Bien que son physique puisse être remis en question (elle possède tout de même des mensurations surréalistes : 90-60-90), il a évolué au fur et à mesure des années pour devenir plus réaliste. C’est également le premier personnage doué d’une carte d’identité officielle. Son background lui offre une consistance qui met en avant son caractère largement mis en évidence tout au long de la saga. Elle est aventurière, libre et intelligente. Mais ce sont également ses capacités physiques qui intéressent. Devant s’adonner à des performances acrobatiques tout-terrain afin de résoudre des énigmes, elle est agile, agressive et forte. Des valeurs considérées au sein de notre société comme masculines.
- Image New Games Plus
On retrouve ce genre de problématique avec le personnage d’Illaoi intégré au jeu en ligne League of Legends. Montagne de muscles qui invoque des tentacules depuis le sol, les joueurs ont taclé le développeur Riot Games en insinuant qu’ils avaient ajouté un nouveau personnage masculin aux arènes. Souvent, l’image de la femme forte et indépendante est copiée sur les personnages genrés masculins, violents, auxquels on a simplement ajouté des seins et des cheveux longs. Les héroïnes sont le plus souvent dépossédées de leur genre, ce qui interroge sur ce qu’est véritablement une femme forte dans les jeux vidéo. Là où des qualités que l’on calque sur le genre féminin (la douceur, l’attention, le soin) sont considérées comme “moins bien” et souvent reléguées aux sidekicks (personnages secondaires).
Bien sûr, il existe des exceptions. Dans Dragon Age : Inquisition, on trouve par exemple certains PNJ féminins comme la cheffe Cassandra Pentaghast qui, sous des allures de femme dure et guerrière, aime aussi lire des romans d’amour en cachette, ou bien l’elfe anarchiste Sera, petite et menue, qui fait des blagues graveleuses à longueur de temps. Des personnages complexes, qui ne sont pas uniquement des personnages féminins forts et violents.

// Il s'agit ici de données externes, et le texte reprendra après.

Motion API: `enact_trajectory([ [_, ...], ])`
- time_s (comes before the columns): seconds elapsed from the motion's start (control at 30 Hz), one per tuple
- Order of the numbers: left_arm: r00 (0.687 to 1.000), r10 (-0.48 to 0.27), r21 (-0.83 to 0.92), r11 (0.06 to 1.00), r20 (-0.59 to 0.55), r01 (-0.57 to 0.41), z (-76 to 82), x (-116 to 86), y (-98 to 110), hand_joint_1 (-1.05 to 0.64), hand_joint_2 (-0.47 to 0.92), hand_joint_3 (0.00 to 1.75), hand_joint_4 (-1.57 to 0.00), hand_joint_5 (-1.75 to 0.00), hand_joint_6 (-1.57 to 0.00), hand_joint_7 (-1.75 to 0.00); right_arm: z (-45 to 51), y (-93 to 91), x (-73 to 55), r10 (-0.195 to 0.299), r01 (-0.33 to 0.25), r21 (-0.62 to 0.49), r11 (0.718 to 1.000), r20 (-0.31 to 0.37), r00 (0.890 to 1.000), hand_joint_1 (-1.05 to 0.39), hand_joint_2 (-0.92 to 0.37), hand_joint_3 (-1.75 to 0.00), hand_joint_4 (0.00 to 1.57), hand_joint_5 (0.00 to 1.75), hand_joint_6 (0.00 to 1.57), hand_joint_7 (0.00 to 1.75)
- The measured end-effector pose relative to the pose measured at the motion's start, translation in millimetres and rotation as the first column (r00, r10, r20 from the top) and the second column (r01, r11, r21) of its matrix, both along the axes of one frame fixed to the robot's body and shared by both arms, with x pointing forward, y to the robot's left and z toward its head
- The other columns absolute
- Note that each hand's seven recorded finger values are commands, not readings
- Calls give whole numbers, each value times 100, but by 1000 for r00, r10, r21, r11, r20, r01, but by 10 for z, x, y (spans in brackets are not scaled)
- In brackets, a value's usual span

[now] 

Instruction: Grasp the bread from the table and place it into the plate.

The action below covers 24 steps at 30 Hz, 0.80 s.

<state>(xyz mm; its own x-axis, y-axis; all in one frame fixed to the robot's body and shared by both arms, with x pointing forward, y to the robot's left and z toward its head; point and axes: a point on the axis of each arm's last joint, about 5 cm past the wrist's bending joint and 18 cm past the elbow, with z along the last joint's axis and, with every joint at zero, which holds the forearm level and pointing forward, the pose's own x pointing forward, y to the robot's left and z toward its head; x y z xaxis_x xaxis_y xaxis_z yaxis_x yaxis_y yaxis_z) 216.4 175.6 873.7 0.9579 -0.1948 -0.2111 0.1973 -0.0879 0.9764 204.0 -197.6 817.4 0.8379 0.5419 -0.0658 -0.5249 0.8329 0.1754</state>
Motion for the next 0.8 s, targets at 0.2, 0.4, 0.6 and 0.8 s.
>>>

Dernier exemple et non des moindres : Jade de Beyond Good & Evil. Jeune femme racisée de la planète Hillys, qui s’occupe d’orphelins de parents tués par les Domz (race extra-terrestre invasive), elle est accompagnée de son camarade mi-homme mi-cochon, Pey’j. Malgré la mission qui lui est conférée - sauver la planète de la dictature Alpha -, elle ne se résume pas à un personnage de combat. Pour subvenir à ses besoins précaires, elle s’arme d’un appareil photo - qui lui permettra également de récolter des preuves sur les coups bas politiques de son gouvernement et informer la population. Elle est humaine, courageuse, empathique et intelligente. Son statut social lui donne également une réelle crédibilité. Là où une Lara Croft n’a pas besoin de se préoccuper de l’argent pour parcourir le monde, Jade doit travailler pour survivre et mener à bien sa mission. Enfin, elle n’est pas pétrie d’un passé douloureux et violent qui justifierait sa badass-attitude, elle est cool par nature.
Là où se trouve la différence est dans le temps d’écriture et l’amour donné par les équipes de développement à leurs personnages. Aussi, le temps et notre époque ne pourra que faire son affaire pour permettre aux game designers de, peut-être, prendre un peu plus le temps de construire ses personnages féminins de manière aussi complète que ses personnages masculins.